La fragilidad del presente es un corolario ineludible de cualquier ficción ucrónica: basta con cambiar algún que otro suceso histórico para desplegar un presente alternativo ante el lector, y aprovecharlo para arrojar luces y sombras sobre el nuestro.
En el que plantea Ian McEwan en su última novela, los británicos han perdido la Guerra de las Malvinas, los Beatles han vuelto a unirse, el atentado contra Kennedy no ha tenido éxito y, sobre todo, Alan Turing, el padre de la Inteligencia Artificial, no ha muerto en los años cincuenta, sigue vivo y recibiendo los mayores reconocimientos. Con sus trabajos y su defensa del software libre, el desarrollo tecnológico y digital ha sido fulgurante, con resultados sorprendentes y efectos esperables: en los primeros ochenta del siglo pasado, momento en el que se desarrolla la acción, el silencio de los coches eléctricos y autónomos acolcha las calles, mientras que a los trabajadores, desplazados por robots, se les empieza a vender la implantación de un Subsidio Universal como solución. La cumbre provisional de esos avances la ocupan los veinticinco androides, Adanes y Evas perfectamente humanos, que acaban de ponerse a la venta.
El narrador, Charlie Friend, es un titulado en antropología y derecho, amante de la electrónica y la informática, que sobrevive realizando pequeñas transacciones bursátiles desde casa. Ciertos recursos heredados le han permitido ser uno de los afortunados propietarios de esas máquinas de aspecto y texturas familiares, cuyos circuitos les proporcionan unas capacidades de procesamiento y conectividad inéditas. Charlie ha decidido compartir, al cincuenta por ciento, la programación de los parámetros de carácter de su Adán con su vecina Miranda, por la que se siente secretamente atraído, forzando así un vínculo como progenitores de la criatura.

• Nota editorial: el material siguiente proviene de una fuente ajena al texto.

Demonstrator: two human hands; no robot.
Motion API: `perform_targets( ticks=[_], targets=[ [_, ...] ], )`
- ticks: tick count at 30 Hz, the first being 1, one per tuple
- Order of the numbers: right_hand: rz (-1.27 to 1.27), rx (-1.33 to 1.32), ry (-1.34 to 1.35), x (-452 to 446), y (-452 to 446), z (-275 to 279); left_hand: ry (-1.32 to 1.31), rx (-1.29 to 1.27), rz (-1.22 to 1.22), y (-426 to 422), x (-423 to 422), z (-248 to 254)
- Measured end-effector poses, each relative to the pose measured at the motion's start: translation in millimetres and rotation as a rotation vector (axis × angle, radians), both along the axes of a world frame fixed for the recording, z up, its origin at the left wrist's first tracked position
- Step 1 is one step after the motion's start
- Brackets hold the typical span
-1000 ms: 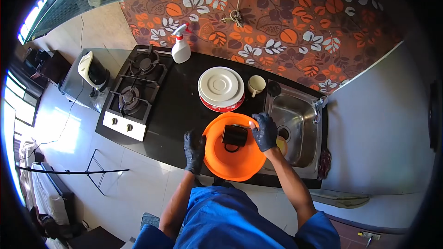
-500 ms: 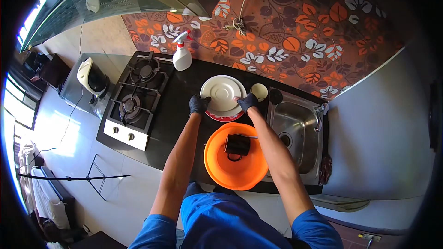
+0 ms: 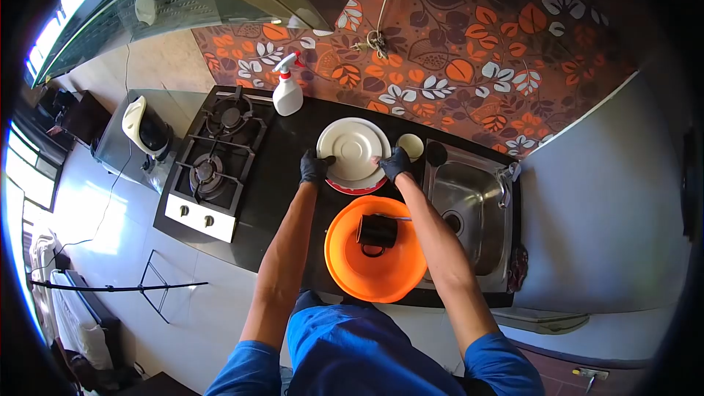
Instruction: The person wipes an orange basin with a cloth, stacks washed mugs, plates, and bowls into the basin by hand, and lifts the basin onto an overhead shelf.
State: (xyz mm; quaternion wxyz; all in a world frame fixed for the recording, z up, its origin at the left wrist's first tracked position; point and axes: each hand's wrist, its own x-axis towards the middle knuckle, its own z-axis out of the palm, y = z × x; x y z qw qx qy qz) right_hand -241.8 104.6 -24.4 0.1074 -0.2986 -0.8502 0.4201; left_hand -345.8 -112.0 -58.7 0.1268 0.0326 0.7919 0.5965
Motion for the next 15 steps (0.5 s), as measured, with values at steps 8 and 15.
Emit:
perform_targets(
  ticks=[8,15],
  targets=[
    [0.11,-0.056,0.203,45.2,-22.3,85.0,-0.194,0.544,-0.028,-2.6,27.1,55.3],
    [0.19,-0.102,0.391,101.8,-18.4,78.5,-0.27,0.675,-0.052,-7.4,98.7,89.3]
  ],
)
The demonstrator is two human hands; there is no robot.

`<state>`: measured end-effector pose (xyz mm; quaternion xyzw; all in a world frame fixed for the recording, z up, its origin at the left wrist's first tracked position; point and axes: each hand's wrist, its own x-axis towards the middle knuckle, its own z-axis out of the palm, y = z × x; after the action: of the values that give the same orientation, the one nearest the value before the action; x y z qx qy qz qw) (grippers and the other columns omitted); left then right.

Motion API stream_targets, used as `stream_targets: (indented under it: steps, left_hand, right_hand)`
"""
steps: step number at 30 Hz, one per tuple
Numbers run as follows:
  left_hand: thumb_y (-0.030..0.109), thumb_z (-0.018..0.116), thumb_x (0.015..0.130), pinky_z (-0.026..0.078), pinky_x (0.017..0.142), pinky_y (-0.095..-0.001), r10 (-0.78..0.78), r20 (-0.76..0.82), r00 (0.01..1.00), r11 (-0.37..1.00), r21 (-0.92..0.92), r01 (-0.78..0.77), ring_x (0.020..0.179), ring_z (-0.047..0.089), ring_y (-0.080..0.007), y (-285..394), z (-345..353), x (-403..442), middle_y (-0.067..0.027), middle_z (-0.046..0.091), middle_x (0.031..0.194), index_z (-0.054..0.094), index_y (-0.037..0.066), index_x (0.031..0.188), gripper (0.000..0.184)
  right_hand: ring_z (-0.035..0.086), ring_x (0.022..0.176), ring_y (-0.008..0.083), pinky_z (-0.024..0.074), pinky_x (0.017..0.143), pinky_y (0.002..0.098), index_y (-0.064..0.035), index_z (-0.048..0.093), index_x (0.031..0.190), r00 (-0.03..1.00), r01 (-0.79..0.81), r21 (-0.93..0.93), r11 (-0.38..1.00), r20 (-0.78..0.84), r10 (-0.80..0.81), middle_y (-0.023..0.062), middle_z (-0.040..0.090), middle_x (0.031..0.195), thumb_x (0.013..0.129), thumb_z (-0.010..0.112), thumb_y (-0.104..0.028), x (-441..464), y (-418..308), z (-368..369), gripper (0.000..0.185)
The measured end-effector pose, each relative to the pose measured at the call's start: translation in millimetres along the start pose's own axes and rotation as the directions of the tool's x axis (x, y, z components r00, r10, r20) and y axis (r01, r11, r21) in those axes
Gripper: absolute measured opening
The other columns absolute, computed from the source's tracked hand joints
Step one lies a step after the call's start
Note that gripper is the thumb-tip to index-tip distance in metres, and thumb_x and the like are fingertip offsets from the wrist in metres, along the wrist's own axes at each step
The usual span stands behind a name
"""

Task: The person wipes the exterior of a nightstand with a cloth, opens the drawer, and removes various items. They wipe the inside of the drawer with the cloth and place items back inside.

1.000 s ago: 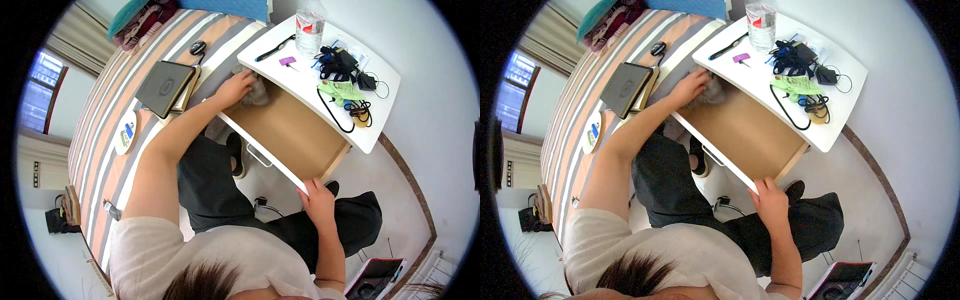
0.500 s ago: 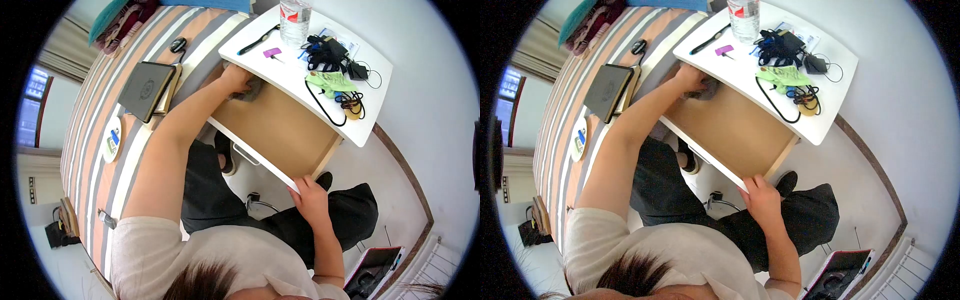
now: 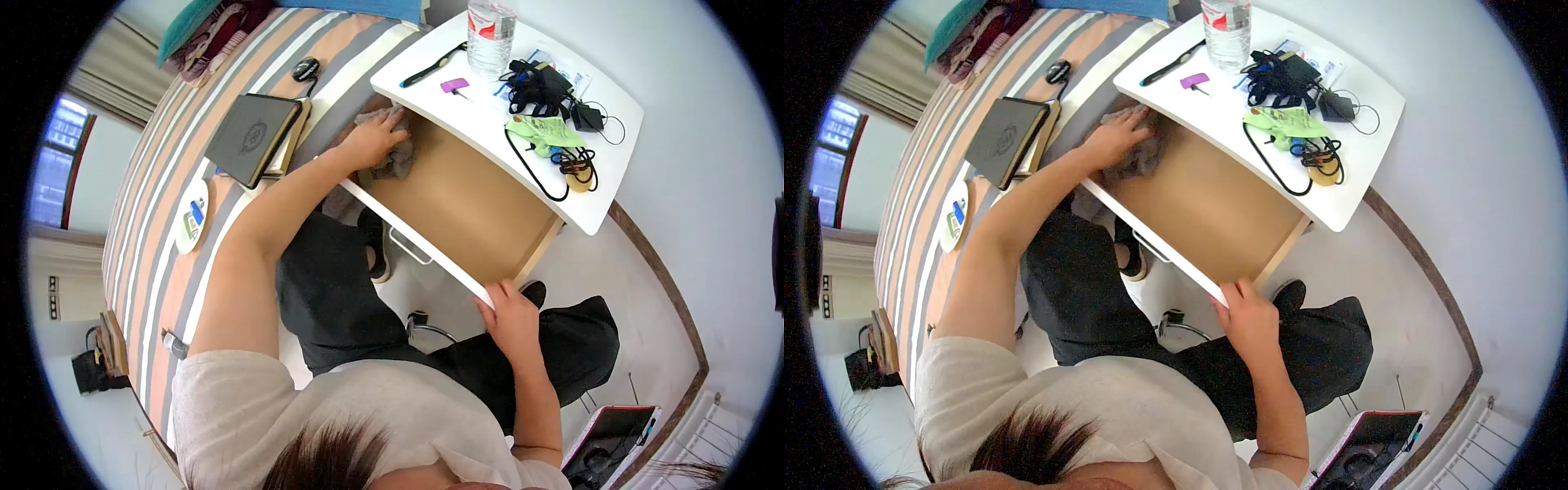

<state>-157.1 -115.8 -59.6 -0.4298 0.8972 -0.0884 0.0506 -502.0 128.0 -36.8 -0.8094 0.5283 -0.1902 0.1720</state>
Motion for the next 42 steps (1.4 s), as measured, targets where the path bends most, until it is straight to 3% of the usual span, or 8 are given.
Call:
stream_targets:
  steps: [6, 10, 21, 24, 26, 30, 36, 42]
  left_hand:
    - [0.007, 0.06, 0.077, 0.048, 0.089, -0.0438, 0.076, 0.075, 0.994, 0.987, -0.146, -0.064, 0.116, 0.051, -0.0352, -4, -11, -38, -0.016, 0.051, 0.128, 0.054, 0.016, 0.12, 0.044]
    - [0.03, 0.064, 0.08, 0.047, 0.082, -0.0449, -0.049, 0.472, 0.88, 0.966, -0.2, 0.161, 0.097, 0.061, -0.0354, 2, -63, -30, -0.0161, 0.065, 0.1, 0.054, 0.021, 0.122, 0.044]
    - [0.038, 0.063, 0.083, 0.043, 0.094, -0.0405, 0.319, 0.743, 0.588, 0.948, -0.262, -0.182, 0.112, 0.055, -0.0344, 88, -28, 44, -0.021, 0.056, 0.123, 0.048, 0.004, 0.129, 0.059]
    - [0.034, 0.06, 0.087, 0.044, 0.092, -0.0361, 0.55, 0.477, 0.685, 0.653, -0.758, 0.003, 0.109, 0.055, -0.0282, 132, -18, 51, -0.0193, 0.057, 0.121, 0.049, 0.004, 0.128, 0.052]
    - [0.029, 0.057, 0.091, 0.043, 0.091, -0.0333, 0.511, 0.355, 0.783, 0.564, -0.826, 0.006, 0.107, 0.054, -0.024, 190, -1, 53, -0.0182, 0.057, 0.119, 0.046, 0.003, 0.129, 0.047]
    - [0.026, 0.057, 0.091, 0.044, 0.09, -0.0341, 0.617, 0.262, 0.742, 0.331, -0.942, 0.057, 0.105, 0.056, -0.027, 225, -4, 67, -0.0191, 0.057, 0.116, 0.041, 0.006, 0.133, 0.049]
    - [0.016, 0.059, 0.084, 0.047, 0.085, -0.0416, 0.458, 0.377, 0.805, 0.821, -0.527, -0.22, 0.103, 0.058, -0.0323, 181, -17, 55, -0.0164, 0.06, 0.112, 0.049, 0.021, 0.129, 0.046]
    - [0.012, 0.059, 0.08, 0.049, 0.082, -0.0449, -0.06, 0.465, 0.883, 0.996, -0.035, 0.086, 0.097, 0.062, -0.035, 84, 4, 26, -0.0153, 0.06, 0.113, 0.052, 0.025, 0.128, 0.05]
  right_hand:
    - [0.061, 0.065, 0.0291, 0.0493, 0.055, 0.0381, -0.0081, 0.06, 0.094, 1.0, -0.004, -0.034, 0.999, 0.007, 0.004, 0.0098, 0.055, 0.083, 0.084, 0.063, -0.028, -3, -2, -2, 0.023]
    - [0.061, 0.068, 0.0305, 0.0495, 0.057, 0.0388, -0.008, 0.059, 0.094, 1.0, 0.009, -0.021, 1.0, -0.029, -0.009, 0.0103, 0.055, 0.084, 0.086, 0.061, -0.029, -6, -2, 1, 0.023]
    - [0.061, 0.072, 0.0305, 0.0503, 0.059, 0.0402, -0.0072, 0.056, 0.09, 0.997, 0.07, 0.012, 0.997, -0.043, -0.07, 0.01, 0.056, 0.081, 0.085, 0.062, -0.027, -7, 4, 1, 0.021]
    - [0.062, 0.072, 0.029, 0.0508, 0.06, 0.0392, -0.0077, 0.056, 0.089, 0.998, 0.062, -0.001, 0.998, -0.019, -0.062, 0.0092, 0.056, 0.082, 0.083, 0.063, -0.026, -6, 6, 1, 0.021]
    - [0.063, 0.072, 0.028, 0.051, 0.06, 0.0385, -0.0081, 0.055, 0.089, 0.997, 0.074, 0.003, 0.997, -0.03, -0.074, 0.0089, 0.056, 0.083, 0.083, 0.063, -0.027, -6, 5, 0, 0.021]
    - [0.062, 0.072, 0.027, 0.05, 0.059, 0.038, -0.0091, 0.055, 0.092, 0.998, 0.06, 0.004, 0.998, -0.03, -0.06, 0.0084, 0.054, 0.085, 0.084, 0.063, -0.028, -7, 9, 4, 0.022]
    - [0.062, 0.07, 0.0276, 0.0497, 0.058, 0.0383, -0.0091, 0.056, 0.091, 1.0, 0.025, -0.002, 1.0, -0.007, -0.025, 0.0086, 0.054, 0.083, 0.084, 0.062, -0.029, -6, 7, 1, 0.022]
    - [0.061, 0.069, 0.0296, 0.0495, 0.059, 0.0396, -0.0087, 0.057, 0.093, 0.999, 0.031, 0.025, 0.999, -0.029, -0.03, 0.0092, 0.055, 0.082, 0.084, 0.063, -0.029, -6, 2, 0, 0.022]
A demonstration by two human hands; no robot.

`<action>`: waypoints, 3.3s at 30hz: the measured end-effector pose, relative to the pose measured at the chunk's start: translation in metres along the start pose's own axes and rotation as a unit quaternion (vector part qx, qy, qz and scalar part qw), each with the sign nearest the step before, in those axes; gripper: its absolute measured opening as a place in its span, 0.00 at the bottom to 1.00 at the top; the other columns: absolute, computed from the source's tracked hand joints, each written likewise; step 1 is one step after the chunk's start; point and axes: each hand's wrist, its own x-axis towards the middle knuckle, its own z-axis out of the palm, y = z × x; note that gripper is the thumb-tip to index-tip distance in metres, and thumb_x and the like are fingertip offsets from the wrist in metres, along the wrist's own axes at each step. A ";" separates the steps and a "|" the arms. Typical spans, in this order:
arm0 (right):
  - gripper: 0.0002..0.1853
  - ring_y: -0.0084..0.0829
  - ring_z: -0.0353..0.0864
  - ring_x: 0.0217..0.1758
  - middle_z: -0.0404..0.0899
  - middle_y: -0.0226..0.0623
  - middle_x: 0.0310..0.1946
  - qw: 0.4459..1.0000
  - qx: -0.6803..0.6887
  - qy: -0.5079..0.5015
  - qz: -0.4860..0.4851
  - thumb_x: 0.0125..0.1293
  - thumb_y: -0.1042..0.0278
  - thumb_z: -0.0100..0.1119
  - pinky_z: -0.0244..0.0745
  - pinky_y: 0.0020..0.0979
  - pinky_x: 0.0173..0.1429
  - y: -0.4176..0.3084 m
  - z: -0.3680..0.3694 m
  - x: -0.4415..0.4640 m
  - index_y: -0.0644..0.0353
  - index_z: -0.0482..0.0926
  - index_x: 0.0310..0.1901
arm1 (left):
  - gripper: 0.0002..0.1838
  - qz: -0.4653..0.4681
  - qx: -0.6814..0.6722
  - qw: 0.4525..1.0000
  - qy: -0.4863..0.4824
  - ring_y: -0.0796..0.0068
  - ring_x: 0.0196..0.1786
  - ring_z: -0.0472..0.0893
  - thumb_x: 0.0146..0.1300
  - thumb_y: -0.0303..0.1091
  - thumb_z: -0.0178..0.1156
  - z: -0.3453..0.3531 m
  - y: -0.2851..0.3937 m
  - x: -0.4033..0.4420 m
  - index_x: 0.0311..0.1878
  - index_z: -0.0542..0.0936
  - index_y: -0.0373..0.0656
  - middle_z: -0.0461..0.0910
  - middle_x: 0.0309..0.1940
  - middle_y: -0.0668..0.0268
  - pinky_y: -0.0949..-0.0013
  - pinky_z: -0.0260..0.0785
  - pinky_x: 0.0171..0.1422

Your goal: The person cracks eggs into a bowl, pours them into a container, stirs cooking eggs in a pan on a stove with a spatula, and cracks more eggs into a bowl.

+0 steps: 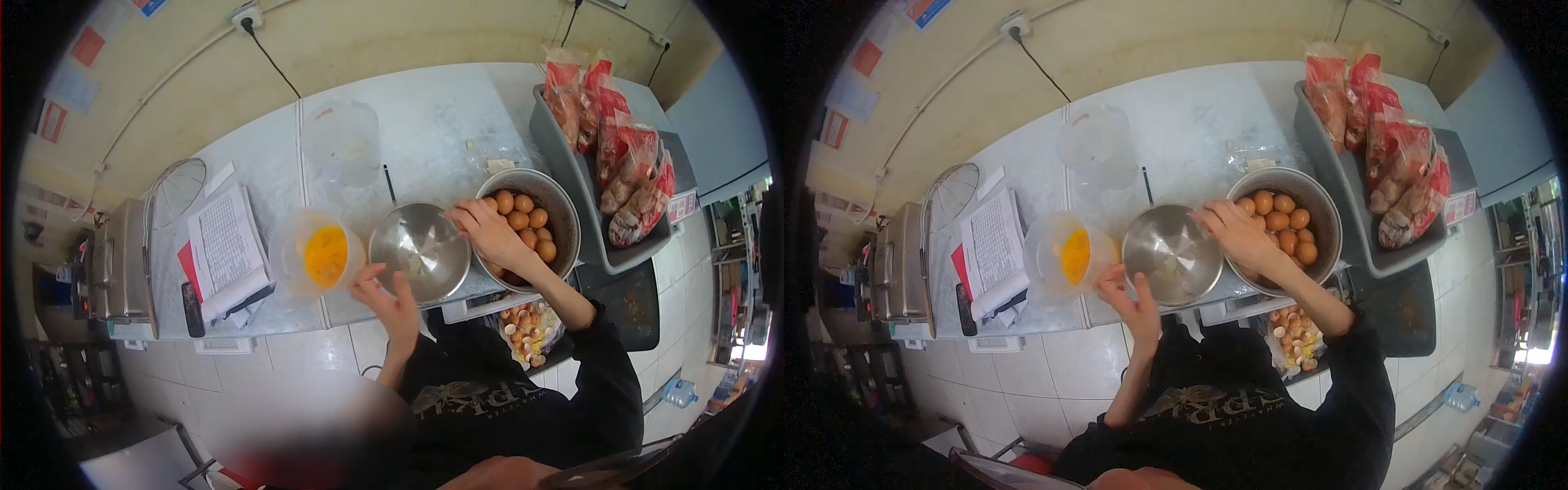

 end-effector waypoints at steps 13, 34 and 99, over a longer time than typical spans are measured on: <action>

A partir de aquí empiezan a funcionar los retorcidos circuitos de McEwan, experto en proponer dilemas morales al lector de sus textos. Para su resolución cuenta, en este caso, con una máquina de lógica implacable, a prueba de laberintos éticos, con una integridad preestablecida que, sin embargo, podría verse interferida por la personalidad generada mediante los inputs de Charlie y Miranda. Para confirmar que de igual forma, y con similares consecuencias, se construye la personalidad de los humanos, McEwan introduce, en la vida de los protagonistas, la figura de un pequeño cuyos inputs han sido generados dentro una familia desestructurada.
La intriga y los conflictos los aportan al texto un exconvicto recién salido de la cárcel, el recuerdo de una violación, los trastornos asociados con infancia e inmigración y, por supuesto, la discusión sobre la capacidad de albergar sentimientos de un ente artificial. También aborda McEwan la naturaleza de la narrativa, recreadora de los problemas derivados de la incomprensión del otro: si estos desaparecen con la futura fusión de cerebro y máquina que Adán, con su capacidad de prospección, augura, ¿de qué se iba a ocupar esa nueva y anodina narrativa?
‘Máquinas como yo’ es, pues, una inquietante reflexión sobre lo esencial de la condición humana, de la mano de, quizás, el autor británico más respetado de su generación. Con ella nos acerca al abismo de nuestra mortalidad como especie y, en última instancia, nos muestra la perplejidad de una mente perfecta ante las flagrantes contradicciones del comportamiento humano.